Reiss also loved the exposure to a world outside the insular Lakewood Orthodox community. One of her first on-campus friends was a Palestinian woman. “We were always told that they hate Jews,” Reiss recalled. “She didn’t hate Jews; she just hated what had happened to her own people. I thought if what I was told about that was so wrong, what else had I been taught that was wrong?”
Reiss became a journalist, writing for the Asbury Park Press, and eventually got a civil divorce.
Though her own mother had suffered as an aguna, trapped in legal limbo owing to Jewish law, which requires the husband to grant a get, or certificate of divorce, she was horrified by her daughter’s rebellion.

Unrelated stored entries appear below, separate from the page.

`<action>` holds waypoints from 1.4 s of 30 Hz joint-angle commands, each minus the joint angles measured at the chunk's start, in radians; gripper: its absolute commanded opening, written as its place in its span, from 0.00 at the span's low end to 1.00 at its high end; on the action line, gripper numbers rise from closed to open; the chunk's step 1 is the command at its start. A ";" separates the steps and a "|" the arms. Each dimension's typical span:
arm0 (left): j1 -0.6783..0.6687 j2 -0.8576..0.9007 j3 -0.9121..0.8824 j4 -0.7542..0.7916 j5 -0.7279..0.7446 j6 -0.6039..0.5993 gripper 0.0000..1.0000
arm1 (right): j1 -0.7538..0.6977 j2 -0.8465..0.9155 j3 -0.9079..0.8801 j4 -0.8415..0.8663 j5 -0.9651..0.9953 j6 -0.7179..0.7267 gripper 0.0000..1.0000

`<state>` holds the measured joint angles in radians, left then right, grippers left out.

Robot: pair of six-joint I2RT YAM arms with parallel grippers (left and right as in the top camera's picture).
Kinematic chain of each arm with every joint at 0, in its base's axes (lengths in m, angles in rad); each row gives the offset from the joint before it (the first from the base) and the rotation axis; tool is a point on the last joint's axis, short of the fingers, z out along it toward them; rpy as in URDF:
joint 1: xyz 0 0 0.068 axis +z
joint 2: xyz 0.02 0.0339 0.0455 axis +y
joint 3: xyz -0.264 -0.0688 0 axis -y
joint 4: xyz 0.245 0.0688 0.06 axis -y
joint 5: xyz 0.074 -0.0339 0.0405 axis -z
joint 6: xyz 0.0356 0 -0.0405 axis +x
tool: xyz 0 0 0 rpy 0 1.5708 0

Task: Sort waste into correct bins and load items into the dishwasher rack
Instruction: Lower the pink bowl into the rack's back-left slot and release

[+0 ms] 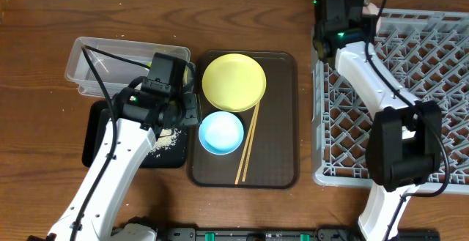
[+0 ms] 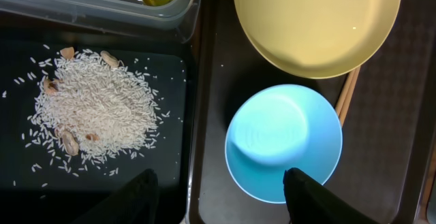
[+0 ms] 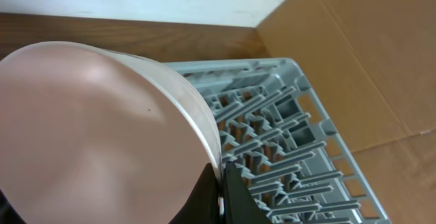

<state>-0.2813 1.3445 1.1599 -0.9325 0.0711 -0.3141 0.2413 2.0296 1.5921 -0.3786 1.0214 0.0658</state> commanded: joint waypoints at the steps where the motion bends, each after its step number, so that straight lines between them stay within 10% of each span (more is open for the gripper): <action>1: 0.004 0.000 0.002 -0.008 -0.012 -0.001 0.62 | 0.022 0.022 -0.002 -0.003 0.021 0.028 0.01; 16: 0.004 0.000 0.002 -0.009 -0.012 -0.001 0.62 | 0.032 0.027 -0.003 0.085 0.254 -0.063 0.01; 42: 0.004 0.000 0.002 -0.009 -0.012 -0.001 0.62 | 0.106 0.029 -0.068 -0.052 0.107 0.004 0.00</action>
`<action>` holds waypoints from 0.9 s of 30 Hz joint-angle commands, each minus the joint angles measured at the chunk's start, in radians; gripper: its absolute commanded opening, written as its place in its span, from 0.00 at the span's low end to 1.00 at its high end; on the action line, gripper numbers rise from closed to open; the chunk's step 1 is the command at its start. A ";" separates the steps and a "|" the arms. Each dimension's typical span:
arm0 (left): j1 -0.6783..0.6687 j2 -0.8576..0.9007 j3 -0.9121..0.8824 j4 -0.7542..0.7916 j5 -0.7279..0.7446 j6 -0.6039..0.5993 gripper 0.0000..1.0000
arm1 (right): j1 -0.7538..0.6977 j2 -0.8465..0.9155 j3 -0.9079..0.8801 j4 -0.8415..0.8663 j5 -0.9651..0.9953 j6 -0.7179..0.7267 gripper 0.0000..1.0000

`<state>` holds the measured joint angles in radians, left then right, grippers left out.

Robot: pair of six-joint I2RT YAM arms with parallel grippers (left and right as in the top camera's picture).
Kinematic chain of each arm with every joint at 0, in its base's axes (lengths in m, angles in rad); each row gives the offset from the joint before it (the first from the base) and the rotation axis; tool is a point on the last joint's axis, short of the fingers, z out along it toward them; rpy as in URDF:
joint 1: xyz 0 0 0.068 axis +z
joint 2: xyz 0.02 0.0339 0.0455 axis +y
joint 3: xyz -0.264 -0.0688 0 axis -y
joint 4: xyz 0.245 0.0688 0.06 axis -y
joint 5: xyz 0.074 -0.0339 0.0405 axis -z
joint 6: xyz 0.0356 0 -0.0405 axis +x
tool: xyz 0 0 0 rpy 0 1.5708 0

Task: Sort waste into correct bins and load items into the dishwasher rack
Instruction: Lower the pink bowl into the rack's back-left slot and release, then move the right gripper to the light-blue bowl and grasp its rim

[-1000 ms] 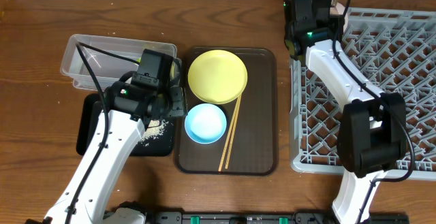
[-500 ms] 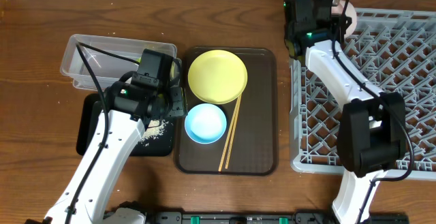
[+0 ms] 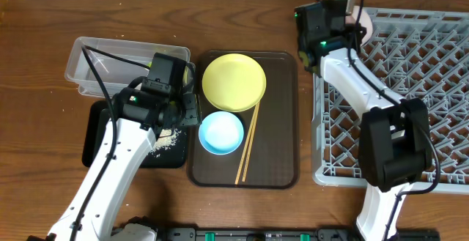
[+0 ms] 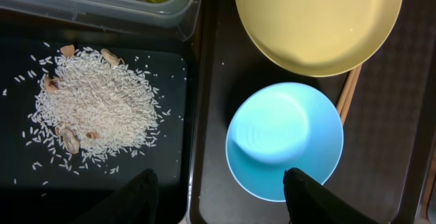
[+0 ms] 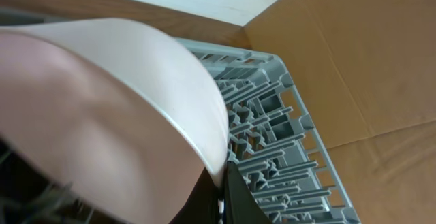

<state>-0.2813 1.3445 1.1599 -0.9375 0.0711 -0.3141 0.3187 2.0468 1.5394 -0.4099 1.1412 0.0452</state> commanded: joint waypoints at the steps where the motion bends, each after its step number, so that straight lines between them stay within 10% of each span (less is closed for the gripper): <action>1: 0.004 0.000 0.002 -0.004 -0.012 -0.001 0.62 | 0.033 0.012 -0.015 -0.038 -0.013 0.038 0.01; 13: 0.004 0.000 0.002 -0.004 -0.012 -0.001 0.62 | 0.047 -0.070 -0.014 -0.352 -0.286 0.327 0.12; 27: 0.014 0.000 0.002 -0.058 -0.103 -0.004 0.62 | 0.048 -0.380 -0.014 -0.420 -0.813 0.240 0.64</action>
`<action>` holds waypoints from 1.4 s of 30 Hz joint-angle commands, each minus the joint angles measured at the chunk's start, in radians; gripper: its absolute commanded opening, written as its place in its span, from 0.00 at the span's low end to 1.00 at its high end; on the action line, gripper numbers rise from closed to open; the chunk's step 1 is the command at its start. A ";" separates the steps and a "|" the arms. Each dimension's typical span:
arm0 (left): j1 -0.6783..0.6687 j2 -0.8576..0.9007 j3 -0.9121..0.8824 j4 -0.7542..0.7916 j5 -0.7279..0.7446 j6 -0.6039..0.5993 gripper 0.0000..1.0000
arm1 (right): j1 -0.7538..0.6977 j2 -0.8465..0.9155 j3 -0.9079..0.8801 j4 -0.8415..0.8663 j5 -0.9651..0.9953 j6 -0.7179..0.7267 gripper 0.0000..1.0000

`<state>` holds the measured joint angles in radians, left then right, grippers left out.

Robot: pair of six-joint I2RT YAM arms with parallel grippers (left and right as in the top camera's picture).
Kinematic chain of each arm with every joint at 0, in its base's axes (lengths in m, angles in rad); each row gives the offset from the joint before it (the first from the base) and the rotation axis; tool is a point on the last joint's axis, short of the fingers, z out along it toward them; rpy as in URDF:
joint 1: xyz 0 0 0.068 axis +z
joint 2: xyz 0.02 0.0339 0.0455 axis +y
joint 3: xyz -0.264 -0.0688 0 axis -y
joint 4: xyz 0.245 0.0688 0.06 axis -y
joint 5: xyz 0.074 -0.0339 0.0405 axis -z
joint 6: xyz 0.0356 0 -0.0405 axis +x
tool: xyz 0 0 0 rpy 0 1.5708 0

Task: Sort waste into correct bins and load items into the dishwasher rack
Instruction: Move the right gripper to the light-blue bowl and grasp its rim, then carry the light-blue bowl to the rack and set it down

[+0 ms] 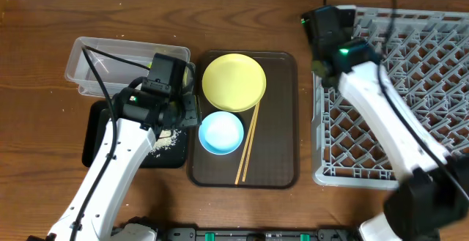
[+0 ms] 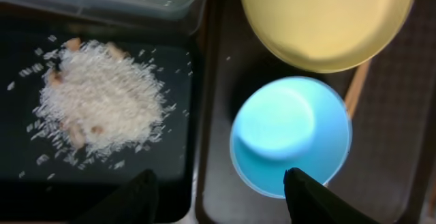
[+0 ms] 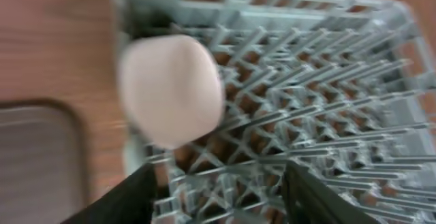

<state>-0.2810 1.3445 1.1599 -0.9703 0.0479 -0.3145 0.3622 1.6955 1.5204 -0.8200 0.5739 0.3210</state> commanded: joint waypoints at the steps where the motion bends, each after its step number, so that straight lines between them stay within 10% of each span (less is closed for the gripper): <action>1: 0.021 0.000 0.002 -0.041 -0.101 -0.012 0.67 | 0.006 -0.035 0.005 -0.013 -0.333 -0.056 0.66; 7: 0.137 0.000 0.002 -0.117 -0.142 -0.118 0.70 | 0.027 -0.014 0.003 -0.053 -0.750 -0.128 0.69; 23: 0.272 0.000 0.002 -0.136 -0.135 -0.140 0.78 | 0.303 0.253 0.002 -0.138 -0.789 -0.059 0.66; 36: 0.271 0.000 0.002 -0.136 -0.135 -0.140 0.79 | 0.351 0.382 0.003 -0.100 -0.781 -0.018 0.01; 42: 0.271 0.000 0.002 -0.136 -0.135 -0.140 0.78 | 0.317 0.354 0.032 -0.102 -0.779 -0.019 0.01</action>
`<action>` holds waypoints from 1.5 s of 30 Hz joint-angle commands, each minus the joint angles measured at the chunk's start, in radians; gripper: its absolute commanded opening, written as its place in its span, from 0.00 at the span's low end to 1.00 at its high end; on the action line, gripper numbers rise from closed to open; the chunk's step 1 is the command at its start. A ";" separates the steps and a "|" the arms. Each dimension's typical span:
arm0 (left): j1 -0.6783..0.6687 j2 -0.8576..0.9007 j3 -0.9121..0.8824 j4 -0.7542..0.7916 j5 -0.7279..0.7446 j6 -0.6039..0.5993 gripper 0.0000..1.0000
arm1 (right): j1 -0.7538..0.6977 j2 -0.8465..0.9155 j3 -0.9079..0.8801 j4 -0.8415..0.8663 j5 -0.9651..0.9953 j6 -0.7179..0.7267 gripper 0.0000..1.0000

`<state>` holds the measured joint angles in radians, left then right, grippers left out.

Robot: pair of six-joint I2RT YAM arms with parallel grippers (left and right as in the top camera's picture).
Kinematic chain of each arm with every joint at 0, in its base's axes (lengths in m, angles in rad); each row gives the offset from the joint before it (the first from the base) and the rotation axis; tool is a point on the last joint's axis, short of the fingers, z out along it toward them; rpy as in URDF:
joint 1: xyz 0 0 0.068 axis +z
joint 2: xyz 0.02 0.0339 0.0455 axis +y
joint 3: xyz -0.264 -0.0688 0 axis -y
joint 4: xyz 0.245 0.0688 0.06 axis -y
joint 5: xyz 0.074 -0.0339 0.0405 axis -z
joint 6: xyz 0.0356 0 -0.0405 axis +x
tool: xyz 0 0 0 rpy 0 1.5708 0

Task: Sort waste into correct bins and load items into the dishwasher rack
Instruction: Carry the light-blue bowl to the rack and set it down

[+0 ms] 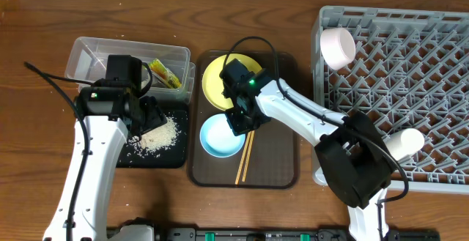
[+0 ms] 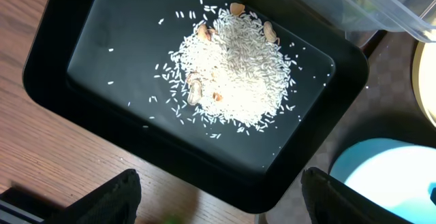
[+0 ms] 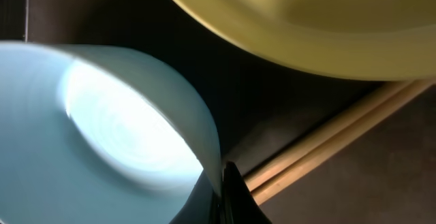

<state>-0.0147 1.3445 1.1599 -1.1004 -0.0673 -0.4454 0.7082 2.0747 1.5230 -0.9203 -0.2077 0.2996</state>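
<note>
My right gripper (image 1: 238,120) (image 3: 221,173) is shut on the right rim of the blue bowl (image 1: 218,138) (image 3: 102,129), which is on the brown tray (image 1: 282,160). Beside the bowl lie two wooden chopsticks (image 1: 245,160) (image 3: 327,152), and behind it sits the yellow plate (image 1: 216,80) (image 3: 327,20). My left gripper (image 1: 146,116) (image 2: 225,200) hangs open over the near edge of the black tray (image 1: 124,157) (image 2: 116,60), which holds a heap of rice (image 1: 157,135) (image 2: 235,71). A pink cup (image 1: 338,47) rests in the far left corner of the grey dishwasher rack (image 1: 410,87).
A clear plastic bin (image 1: 88,58) with a yellow wrapper (image 1: 165,74) stands behind the black tray. A second pale cup (image 1: 405,140) lies in the rack near my right arm's base. The bowl's edge (image 2: 388,176) shows in the left wrist view.
My right gripper was open over the rack with the pink cup set down there; now it is shut on the blue bowl's rim. My left gripper has moved left, from the bowl to the black tray.
My right gripper held the pink cup at the rack's far left corner, and still held it a moment later. Then it was open and the cup stood in the rack. Now it grips the blue bowl. My left gripper stayed open beside the bowl, then shifted over the rice tray.
</note>
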 commanded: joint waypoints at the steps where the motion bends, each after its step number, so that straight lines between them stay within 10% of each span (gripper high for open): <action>1: 0.005 0.000 0.002 -0.006 -0.020 -0.009 0.79 | -0.043 -0.041 0.040 -0.006 0.010 0.002 0.01; 13: 0.005 0.000 0.002 -0.002 -0.020 -0.009 0.78 | -0.307 -0.386 0.085 0.029 0.479 -0.005 0.01; 18: 0.005 0.000 0.002 -0.002 -0.020 -0.009 0.79 | -0.434 -0.444 0.085 0.139 0.668 -0.218 0.01; 31: 0.005 0.000 0.002 0.004 -0.020 -0.009 0.78 | -0.652 -0.328 0.085 0.406 1.306 -0.448 0.01; 45: 0.005 0.000 0.002 0.006 -0.020 -0.009 0.79 | -0.694 -0.117 0.084 0.298 1.326 -0.310 0.01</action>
<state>-0.0147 1.3445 1.1599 -1.0927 -0.0677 -0.4454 0.0177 1.9385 1.6062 -0.6060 1.0752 -0.0849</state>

But Reiss insists that neither her mother’s reaction nor the threat of social isolation brought on by her actions deterred her from rebelling.
She went one step further and actually refused to accept a get from her own husband. (There is a way around it — if a man can get 100 rabbis to sign on to his effort — but she said she wanted to make a gesture to show how onerous the system can be, and that women can have power if they risk exercising it.)
As she explained in her essay, she retained custody of her children.
Without the get, she cannot remarry in accordance with Jewish law. Clearly, she acknowledged, her path isn’t the way for women wanting to leave marriages and still maintain observance of the religious tradition. But, with no interest in having a religious marriage ever again, Reiss said she didn’t care if she was disqualified from one.